実はCO2に原因があった!プラチナが高騰した理由とは?

2008.03.19 WED

憧れの指輪といえば、やっぱり「プラチナ」。でも、最近、価格が急激に高騰してるらしい。その理由って何? プラチナなどの精製・分析に携わる田中貴金属工業に聞いてみました。

「地球温暖化問題で環境規制が強化され、それによって自動車の排ガスを抑える装置の需要が拡大しています。プラチナは、その装置の触媒に使われているんです。さらに、石油価格の上昇で、プラチナを部品として利用することの多いディーゼル車が世界的に増えていることも挙げられます」(貴金属部 池田収部長)

ところで、そもそもプラチナはなぜこんなにも希少価値が高いんですか?

「有史以来の生産量は、同じく希少価値の高い『金』が15万7450トン。
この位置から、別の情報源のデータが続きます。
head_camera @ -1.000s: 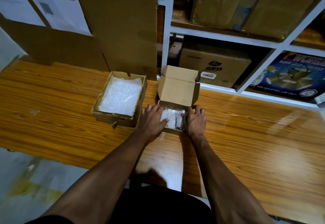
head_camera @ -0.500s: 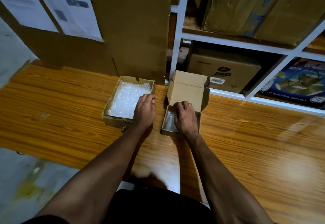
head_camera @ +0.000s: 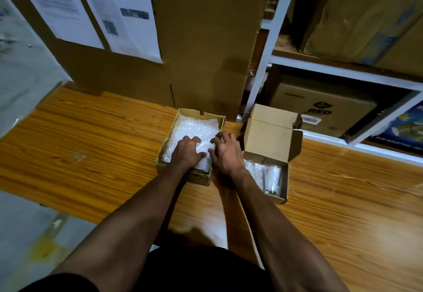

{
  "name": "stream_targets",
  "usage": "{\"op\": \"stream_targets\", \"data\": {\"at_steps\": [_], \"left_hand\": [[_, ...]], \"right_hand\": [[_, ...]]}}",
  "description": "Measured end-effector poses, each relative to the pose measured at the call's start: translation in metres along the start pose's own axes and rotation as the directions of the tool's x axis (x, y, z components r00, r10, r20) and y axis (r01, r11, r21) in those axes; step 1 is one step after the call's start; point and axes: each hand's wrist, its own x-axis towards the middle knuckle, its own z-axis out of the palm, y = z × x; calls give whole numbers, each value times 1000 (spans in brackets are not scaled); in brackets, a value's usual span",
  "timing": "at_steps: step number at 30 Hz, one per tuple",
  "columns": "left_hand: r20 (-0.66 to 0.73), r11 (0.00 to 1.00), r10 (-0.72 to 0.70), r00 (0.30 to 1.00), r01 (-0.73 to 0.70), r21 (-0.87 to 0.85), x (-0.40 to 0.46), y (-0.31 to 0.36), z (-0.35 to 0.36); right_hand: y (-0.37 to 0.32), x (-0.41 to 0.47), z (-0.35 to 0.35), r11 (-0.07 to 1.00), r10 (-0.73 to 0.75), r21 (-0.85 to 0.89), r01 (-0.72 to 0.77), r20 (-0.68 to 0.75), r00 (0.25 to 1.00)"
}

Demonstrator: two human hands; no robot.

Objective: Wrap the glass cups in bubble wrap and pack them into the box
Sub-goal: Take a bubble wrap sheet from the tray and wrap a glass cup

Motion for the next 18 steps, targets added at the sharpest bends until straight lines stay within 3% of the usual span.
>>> {"op": "stream_targets", "data": {"at_steps": [4,7,12,18], "left_hand": [[39,991,32,999,-37,131,12,-1,3],[40,993,17,999,-21,116,18,-2,4],[77,995,-63,995,68,-73,26,-10,0],[0,921,-224,975,211,-328,31,-10,-20]], "right_hand": [[-5,9,8,996,75,-58,-72,48,996],[-6,13,10,992,111,-66,-107,46,993],[-7,16,9,982,177,-75,-174,32,984],[-14,31,11,937,347,-19,-348,-29,937]]}}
それに比べて、プラチナはたった5300トンです。金は世界のいろいろな国でとれるうえ、比較的表層部にあって掘り出しやすいのに比べ、プラチナの生産地はほぼ南アフリカに限られ、掘るのも困難なんですよ」と池田さん。

南アフリカは、プラチナの8割以上の生産を誇るという国。その南アフリカで、鉱山事故や、大雨による鉱山浸水があったことによって、採掘がストップしてしまい、2カ月ほどで特に急騰したのだという。2002年の1グラム2000円という価格に比べ、2008年2月には7000円超と、なんと3~4倍に!

プラチナ高騰がおさまる気配は、残念ながら、まだまだ見られない…。